Well, I was floored but at the same time I have come to expect this sort of thing knowing how the DV industry operates. I feel this is gender profiling. I wonder if any guys are asked the same question when the genders are reversed when they go to the hospital?
#26
Father's Issues / Re: help !!!!
May 28, 2009, 07:21:52 PM
This goes beyond discipline. The physical and emotional abuse part may be hard to prove. It also sounds like your ex is trying to alienate your side of the family and that is a form of child abuse in my book. Problem is that the system will treat your ex with kid gloves and give her special protection. Trying to prove anything will probably get extremely expensive too. First thing, I would keep a journal of when the abuse occurs. Always maintain a good relationship with your daughter and let her know that she is safe with you. In a few years she will be able to make important decisions regarding where she is living. A few years will go by fast so be ready. Make sure the alienation doesn't get worse as well.
#27
I smell a troll, LOL! And not worth a long response either.
#28
Father's Issues / Re: Illinois dad and Moving out
May 17, 2009, 06:06:56 AM
Let's stay on topic with the thread and stay away from personal attacks in the best interest of SPARC and everyone here. Thanks!
#29
Already tried that. Counseling or as the court termed it as 'treatment' was the initial step. To make a long story short, The court ordered that all parties to follow the social worker's treatment plans. This went on for over 2 years. Once the children decided not go to treatment, the mother decided not to schedule treatment visits. At the same time, the social worker says he can't order treatment for the kids if they don't want to go. So I was left with no one willing to follow the court order. I ended up filing a motion of contempt of court because treatment was not being scheduled. As soon as I did, the mother paid the social worker off to file a patient discharge report, thereby officially ending treatment. I explained it all to the judge, but she said there was no contempt of court. How could there not be? Only in Family Court.

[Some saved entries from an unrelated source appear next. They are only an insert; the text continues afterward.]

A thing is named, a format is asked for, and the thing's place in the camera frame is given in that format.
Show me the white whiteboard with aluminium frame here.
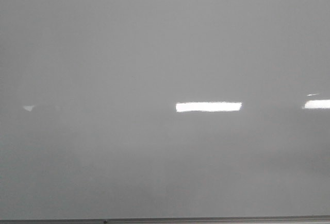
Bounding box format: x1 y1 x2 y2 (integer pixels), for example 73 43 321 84
1 0 329 219

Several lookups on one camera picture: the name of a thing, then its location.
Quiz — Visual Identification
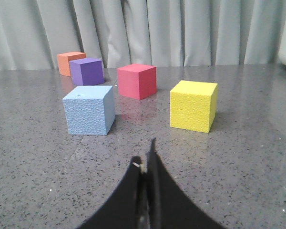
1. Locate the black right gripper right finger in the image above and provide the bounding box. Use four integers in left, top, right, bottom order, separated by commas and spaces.
146, 139, 223, 229

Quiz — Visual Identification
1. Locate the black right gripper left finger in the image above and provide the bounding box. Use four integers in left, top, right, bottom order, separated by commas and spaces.
80, 156, 144, 229

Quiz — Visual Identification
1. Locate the yellow foam cube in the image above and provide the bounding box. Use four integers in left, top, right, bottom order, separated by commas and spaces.
170, 80, 218, 133

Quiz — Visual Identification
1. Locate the light blue foam cube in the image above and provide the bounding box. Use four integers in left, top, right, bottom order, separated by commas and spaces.
62, 85, 115, 135

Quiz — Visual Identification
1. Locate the red foam cube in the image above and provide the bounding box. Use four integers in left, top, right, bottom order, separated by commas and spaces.
117, 63, 157, 100

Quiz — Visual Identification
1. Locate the dark purple foam cube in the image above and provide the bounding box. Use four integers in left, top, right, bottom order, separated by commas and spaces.
69, 58, 104, 86

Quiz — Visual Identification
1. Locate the orange foam cube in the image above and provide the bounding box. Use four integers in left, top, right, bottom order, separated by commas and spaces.
57, 52, 86, 77

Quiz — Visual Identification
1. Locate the grey pleated curtain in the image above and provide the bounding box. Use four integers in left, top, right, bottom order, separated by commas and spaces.
0, 0, 286, 70

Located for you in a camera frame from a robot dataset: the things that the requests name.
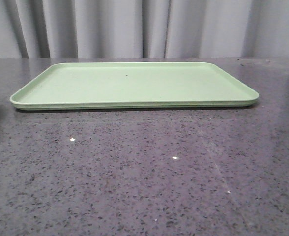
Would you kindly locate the light green plastic tray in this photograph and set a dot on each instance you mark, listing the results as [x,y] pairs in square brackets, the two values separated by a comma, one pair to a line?
[113,85]

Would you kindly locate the grey pleated curtain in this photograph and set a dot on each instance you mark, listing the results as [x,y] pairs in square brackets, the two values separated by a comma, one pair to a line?
[144,28]

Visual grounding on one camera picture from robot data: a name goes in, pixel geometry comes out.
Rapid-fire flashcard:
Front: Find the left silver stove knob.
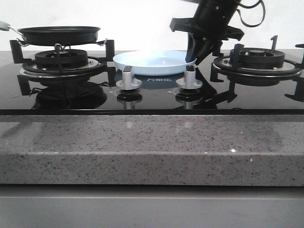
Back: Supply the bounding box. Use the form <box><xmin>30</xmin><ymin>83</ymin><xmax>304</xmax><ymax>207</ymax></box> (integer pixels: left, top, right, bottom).
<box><xmin>116</xmin><ymin>66</ymin><xmax>142</xmax><ymax>90</ymax></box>

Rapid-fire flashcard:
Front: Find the black frying pan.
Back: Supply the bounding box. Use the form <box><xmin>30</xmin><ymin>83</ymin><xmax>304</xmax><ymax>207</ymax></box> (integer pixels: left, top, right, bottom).
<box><xmin>0</xmin><ymin>20</ymin><xmax>102</xmax><ymax>47</ymax></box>

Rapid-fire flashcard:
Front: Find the light blue plate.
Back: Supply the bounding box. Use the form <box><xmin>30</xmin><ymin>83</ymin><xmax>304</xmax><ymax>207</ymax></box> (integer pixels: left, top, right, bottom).
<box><xmin>113</xmin><ymin>50</ymin><xmax>196</xmax><ymax>76</ymax></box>

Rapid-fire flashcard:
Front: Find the right silver stove knob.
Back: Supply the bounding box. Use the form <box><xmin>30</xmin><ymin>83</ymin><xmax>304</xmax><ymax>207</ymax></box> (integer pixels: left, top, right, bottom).
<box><xmin>176</xmin><ymin>66</ymin><xmax>202</xmax><ymax>89</ymax></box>

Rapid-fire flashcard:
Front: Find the left burner with black grate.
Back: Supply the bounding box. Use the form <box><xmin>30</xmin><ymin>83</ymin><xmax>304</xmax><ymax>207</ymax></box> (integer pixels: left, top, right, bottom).
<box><xmin>10</xmin><ymin>39</ymin><xmax>115</xmax><ymax>95</ymax></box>

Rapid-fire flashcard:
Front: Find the burner with black grate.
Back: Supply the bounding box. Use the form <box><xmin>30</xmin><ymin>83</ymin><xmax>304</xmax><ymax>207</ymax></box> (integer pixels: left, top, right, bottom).
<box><xmin>210</xmin><ymin>35</ymin><xmax>304</xmax><ymax>102</ymax></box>
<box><xmin>10</xmin><ymin>39</ymin><xmax>115</xmax><ymax>95</ymax></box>

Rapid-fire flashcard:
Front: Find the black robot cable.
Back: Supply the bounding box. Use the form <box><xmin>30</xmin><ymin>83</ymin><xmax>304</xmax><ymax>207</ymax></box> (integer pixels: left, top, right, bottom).
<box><xmin>237</xmin><ymin>0</ymin><xmax>267</xmax><ymax>28</ymax></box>

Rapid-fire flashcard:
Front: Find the silver stove knob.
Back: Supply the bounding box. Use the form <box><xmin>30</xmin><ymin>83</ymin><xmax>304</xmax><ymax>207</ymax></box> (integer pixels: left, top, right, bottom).
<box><xmin>176</xmin><ymin>66</ymin><xmax>202</xmax><ymax>89</ymax></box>
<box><xmin>116</xmin><ymin>66</ymin><xmax>142</xmax><ymax>90</ymax></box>

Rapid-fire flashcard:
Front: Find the black glass gas cooktop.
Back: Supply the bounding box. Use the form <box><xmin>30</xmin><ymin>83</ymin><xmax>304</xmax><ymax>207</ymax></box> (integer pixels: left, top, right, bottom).
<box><xmin>0</xmin><ymin>51</ymin><xmax>304</xmax><ymax>115</ymax></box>

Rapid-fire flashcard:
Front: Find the right burner with black grate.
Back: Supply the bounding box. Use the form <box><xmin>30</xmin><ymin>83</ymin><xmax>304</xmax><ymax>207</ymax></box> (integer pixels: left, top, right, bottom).
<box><xmin>210</xmin><ymin>35</ymin><xmax>304</xmax><ymax>102</ymax></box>

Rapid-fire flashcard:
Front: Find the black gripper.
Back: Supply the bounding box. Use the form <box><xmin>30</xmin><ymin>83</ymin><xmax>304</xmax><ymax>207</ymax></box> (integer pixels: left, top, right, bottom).
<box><xmin>170</xmin><ymin>0</ymin><xmax>244</xmax><ymax>66</ymax></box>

So that brought me to the present phase. The only way dad has a chance of ever seeing his children, he has to solely pay for a GAL on top of astronomical CS. Funny how that doesn't fit into the CS equation. That makes it impossible to pay. No government assistance programs for NCPs either. Plenty of assistance programs for CPs though! Doesn't matter anyway, kids are at the age where they would tell the GAL that they don't want to continue and the court would probably agree. It all comes down to how PAS is very difficult to deal with especially when the court appointed cronies purposely look the other way.
#30
Yes, it is family court and dad has no visits. False allegations and a TRO many years ago is the reason. TRO turned into a RO since the court decided it could simply continue a TRO indefinitely and at their own descretion without any valid reason. Children are getting older and have no interest in bonding with their father after years gone by. They feel abandoned by dad and will not believe in anything else. They simply don't recognize their father as dad and refuse to do so. Part of that has to do with mom's live-in BF of many years, but now he is gone. It mainly has to do with all the negative stories and lies that CP mom keeps drilling in the children's head. At this stage, their is nothing a father can do to see his children. The system will make dad solely pay for a GAL which he cannot afford as the next step. All a GAL will do is say that the children are old enough to decide on their own after dad if forced to pay several thousands of dollars above and beyond an astronomical CS award. My experience is that the court appointed social workers look the other way when it comes to PAS. I am sure that GALs will too. I've been in the fight for well over 10 years now, nothing changed for the better.

The intent of my intial post was not to find a solution, but rather as something others here may learn by..

I always say: Isn't it amazing that the system has absolutely zero programs available to help fathers see their children? Of course because they are in the business to do the opposite under the disguise labelled as "BEST INTEREST".